The study “elegantly enlightened us on how independent, addressable control of arrays of artificial cilia can be realized by electronic signals to generate complex programmable microfluidic operations,” said Zuankai Wang, a microfluidics researcher at City University of Hong Kong, who was not involved in the new study. “We hope that mass production of untethered low-cost diagnostic devices can be achievable in the coming years.”

Since the new technology mimics biological structures, it makes sense to use it in medical applications. The researchers envision a cilia-covered chip as the basis of a diagnostic device that could test any sample of water, blood or urine to detect contaminants or markers of disease. The user would place a drop of blood or urine on the chip, and artificial cilia would carry the sample — along with any chemicals or pathogens in it — from one location to another, allowing it to mix and react with various testing agents as it moved. Biosensors built into the chip will measure the products of these chemical reactions and then direct the cilia to further manipulate the fluid flow, allowing the chip to perform additional tests to confirm the results. “This way you can do all the chemical experiments on a centimeter-sized chip that would normally happen in a chemical lab,” explains Cohen. “The chip can also be made to function on its own, as it can use small solar panels mounted on the chip itself.” Such a self-powered device would be ideal for field use.

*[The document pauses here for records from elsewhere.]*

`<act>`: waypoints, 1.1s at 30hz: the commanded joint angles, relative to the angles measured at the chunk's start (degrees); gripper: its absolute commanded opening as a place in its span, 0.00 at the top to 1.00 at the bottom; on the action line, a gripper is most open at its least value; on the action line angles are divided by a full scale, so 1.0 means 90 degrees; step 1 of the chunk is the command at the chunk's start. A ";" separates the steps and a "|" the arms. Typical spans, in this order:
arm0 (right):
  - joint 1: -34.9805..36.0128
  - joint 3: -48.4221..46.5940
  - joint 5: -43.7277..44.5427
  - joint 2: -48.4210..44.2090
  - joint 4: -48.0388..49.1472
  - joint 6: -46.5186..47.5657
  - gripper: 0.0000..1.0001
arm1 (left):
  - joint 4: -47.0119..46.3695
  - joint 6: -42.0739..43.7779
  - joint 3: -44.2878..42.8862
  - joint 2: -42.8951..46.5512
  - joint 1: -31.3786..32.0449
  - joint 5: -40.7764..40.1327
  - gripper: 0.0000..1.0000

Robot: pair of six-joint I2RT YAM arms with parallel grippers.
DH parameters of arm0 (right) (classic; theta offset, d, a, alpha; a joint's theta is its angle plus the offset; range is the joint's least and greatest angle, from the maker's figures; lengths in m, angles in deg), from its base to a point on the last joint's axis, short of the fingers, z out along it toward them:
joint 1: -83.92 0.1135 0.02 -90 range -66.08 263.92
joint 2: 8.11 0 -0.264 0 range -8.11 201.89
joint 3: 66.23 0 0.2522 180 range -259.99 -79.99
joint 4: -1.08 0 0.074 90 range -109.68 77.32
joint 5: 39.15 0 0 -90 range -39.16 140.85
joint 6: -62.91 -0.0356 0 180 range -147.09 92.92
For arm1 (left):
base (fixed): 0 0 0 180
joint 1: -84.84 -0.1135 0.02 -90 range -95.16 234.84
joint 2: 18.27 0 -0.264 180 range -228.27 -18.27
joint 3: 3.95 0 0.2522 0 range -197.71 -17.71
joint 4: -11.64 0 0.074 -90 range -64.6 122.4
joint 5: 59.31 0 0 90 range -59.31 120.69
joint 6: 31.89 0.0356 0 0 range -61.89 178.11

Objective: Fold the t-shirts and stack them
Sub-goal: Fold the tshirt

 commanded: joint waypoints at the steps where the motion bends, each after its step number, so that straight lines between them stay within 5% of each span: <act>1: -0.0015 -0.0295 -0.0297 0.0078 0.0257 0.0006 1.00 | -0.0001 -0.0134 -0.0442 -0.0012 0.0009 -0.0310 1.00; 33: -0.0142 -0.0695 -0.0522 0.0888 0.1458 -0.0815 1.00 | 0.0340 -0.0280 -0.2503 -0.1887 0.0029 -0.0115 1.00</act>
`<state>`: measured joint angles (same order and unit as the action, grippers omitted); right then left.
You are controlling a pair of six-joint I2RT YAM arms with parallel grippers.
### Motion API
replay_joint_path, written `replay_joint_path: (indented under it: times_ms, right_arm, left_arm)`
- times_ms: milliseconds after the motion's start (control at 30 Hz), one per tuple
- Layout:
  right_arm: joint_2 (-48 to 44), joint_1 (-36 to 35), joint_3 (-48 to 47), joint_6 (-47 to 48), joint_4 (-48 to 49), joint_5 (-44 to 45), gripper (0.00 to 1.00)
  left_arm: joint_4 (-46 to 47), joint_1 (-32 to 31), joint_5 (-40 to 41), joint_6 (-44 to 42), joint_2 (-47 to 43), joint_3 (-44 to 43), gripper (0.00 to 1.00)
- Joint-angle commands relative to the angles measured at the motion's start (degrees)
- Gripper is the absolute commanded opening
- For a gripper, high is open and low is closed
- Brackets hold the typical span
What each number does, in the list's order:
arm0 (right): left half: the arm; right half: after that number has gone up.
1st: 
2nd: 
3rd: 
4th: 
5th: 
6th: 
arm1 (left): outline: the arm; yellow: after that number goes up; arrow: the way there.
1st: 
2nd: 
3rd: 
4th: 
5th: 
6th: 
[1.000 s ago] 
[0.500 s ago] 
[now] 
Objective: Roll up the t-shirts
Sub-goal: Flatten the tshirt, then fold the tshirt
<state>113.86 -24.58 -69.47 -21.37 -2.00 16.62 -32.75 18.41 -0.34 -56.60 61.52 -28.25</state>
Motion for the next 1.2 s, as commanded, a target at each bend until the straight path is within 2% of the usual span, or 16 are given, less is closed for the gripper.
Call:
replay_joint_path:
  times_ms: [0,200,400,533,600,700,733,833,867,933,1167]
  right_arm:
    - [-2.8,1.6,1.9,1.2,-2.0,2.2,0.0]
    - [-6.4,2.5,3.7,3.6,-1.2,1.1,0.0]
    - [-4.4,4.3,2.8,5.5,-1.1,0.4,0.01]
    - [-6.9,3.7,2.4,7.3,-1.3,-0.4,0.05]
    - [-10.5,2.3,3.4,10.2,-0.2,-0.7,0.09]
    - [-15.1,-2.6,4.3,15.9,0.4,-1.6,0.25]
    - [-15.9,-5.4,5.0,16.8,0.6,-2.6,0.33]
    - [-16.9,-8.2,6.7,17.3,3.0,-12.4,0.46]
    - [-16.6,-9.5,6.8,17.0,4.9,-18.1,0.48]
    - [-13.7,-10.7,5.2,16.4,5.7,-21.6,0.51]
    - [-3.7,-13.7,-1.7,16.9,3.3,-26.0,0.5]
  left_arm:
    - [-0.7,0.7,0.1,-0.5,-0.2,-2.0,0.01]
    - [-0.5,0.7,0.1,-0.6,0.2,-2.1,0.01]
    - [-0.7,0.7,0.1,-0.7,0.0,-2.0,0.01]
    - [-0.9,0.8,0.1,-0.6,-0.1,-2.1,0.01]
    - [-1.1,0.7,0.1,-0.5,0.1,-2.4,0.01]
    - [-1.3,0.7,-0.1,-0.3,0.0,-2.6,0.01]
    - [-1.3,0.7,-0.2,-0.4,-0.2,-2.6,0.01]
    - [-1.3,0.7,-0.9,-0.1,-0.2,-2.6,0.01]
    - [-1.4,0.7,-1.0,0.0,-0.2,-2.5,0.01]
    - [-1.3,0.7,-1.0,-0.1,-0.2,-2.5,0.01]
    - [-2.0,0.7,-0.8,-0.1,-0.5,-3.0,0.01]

“It’s amazing how they combined microelectronics with fluid mechanics,” said Manoj Chaudhuri, a materials scientist at Lehigh University who was not involved in the new study. The researchers have solved an important problem, but additional work will be needed to achieve the result, says Chaudhuri. “When they design a reactor system to analyze a drop of blood, there have to be local stations where they may even need to heat or cool the sample,” he says. “So it would be interesting to see how they can integrate all these aspects in a microreactor.”